İşçiden alıp sermayeye vererek istihdam sorunu çözülmez

Türkiye İstatistik Kurumu’nun (TÜİK), 2016 yılı Kasım ayı verileri işsizliğin patladığının açık ilanıdır. Türkiye genelinde 15 ve daha yukarı yaştakilerde işsiz sayısı bir yılda 590 bin kişi artmıştır. İşsizlik oranı yüzde 12,1 seviyesine çıkmış, tarım dışı işsizlik oranı yüzde 14,3 olmuştur. Genç nüfusun işsizlik oranı yüzde 22,6; kadın işsizlik oranı da 3 puan artarak yüzde 16 olmuştur. 15 yıldır ülkeyi yönetenlerin eseri olan bu vahim tabloyu objektifliği sorgulanan TÜİK bile gizleyememektedir.

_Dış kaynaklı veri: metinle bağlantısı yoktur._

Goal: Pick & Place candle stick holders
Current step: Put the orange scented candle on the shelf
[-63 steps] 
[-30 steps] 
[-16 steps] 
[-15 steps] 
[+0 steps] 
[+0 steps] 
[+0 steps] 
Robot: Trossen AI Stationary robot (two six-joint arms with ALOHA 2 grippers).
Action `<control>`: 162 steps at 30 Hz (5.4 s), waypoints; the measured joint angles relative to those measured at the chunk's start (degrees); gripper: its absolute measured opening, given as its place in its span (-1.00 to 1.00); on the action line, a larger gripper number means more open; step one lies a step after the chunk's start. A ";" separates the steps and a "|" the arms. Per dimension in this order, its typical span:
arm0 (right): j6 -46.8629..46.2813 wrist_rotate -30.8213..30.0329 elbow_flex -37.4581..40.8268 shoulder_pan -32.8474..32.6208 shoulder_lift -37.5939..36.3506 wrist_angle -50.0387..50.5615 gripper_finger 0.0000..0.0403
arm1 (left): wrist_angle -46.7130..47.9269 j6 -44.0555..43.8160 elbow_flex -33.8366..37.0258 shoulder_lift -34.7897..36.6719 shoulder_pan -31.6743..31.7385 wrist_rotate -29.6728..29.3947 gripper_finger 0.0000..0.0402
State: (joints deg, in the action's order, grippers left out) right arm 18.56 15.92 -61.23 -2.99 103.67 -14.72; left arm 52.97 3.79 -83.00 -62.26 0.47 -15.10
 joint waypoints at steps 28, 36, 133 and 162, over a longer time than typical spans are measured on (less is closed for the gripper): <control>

İşsizliğin hızlı artışı karşısında panikleyen siyasi iktidar ‘istihdam seferberliği’ başlatıyoruz diyerek İşsizlik Fonu’na bir kez daha amaç dışı kullanım için el atmıştır. İktidar ‘istihdam seferberliği’ adı altında işçilerin alın terini yağmaya çıkmıştır.

687 No’lu Kanun Hükmünde Kararname (KHK) ile bu yılın sonuna kadar işe alınacak her kişi için, İşsizlik Fonu’ndan şirketlere günlük 22,22 TL ödeme yapılması kararlaştırılmıştır. ‘İstihdam teşviki’ ve ‘istihdam seferberliği’ adına ucuz kredi anlayışı içinde işçilerin hakları sermayeye peşkeş çekilmektedir.

Emekçilerin katkılarıyla oluşturulan İşsizlik Fonu, iktidar tarafından bugüne kadar işsizler dışında birçok farklı amaç için kullanılmıştır. Çıkartılan KHK ile bu iş daha da kolaylaşmış; işçinin hakkı olan İşsizlik Fonu, işçiden alınıp sermayeye aktarılmaya başlanmıştır. Sermayenin finansal maliyetlerini ve kurlara bağlı gelişen zararlarını ortadan kaldıramayan hükümet, emekçilerin fonlarına ve ücretlerine el uzatarak sermaye üzerindeki maliyetleri azaltma derdindedir.

‘Tek adam yönetimi’yle, OHAL’le, KHK’larla, emir ve talimatlarla ne işsizlik sorunu çözülür ne de ülke ekonomisi düze çıkar. Bu yapılan ‘istihdam seferberliği’ değil, yanlış hükümet politikalarını işçilerin alın teriyle örtme seferberliğidir. İşsizlik Fonu’nun siyasi amaçlarla, denetimsiz ve konusu dışında kullanılmasına bir an önce son verilmelidir.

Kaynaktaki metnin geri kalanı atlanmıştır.